**YOUR ASSIGNMENT:** Since only part of the material below is wanted, output exactly the lines from the one with "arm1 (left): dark" up to and including the one with "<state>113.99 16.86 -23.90".

-*-*-

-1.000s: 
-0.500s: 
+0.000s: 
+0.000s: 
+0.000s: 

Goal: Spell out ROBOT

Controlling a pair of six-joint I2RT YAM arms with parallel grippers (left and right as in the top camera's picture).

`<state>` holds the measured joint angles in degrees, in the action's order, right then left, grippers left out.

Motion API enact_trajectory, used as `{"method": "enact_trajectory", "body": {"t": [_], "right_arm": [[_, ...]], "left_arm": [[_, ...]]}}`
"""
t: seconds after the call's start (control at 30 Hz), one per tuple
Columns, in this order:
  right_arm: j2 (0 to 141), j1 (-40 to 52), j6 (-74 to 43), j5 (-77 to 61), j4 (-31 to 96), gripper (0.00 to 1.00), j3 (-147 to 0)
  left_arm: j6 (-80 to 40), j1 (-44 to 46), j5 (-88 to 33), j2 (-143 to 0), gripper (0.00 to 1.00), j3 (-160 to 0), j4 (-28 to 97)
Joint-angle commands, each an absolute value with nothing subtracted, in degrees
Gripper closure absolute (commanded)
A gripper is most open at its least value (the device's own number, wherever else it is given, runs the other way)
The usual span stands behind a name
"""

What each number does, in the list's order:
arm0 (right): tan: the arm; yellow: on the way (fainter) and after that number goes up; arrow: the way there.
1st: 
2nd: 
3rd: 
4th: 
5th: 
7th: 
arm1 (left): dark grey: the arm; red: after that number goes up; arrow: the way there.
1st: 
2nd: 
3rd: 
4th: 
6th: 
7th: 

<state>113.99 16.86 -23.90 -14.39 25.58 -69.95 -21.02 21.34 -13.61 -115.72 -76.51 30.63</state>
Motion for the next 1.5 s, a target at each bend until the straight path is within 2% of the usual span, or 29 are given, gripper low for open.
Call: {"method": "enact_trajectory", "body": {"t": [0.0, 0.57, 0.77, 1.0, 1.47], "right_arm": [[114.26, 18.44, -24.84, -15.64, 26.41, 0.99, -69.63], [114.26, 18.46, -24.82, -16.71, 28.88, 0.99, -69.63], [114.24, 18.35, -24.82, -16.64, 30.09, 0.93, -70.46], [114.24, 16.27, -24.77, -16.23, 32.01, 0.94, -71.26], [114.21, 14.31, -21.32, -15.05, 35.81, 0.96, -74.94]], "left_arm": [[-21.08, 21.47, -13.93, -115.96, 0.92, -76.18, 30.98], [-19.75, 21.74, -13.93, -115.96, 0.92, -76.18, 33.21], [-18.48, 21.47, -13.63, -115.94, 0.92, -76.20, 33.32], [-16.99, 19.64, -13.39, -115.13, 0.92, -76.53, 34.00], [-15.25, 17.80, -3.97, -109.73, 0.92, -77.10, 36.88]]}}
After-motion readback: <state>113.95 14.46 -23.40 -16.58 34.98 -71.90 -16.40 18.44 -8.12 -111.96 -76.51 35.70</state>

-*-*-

**ANSWER SECTION:**
arm1 (left): dark grey: the arm; red: after that number goes up; arrow: the way there.
1st: 
2nd: 
3rd: 
4th: 
6th: 
7th: 

<state>113.99 16.86 -23.90 -14.39 25.58 -69.95 -21.02 21.34 -13.61 -115.72 -76.51 30.63</state>

The response is finished, and the exercise is complete.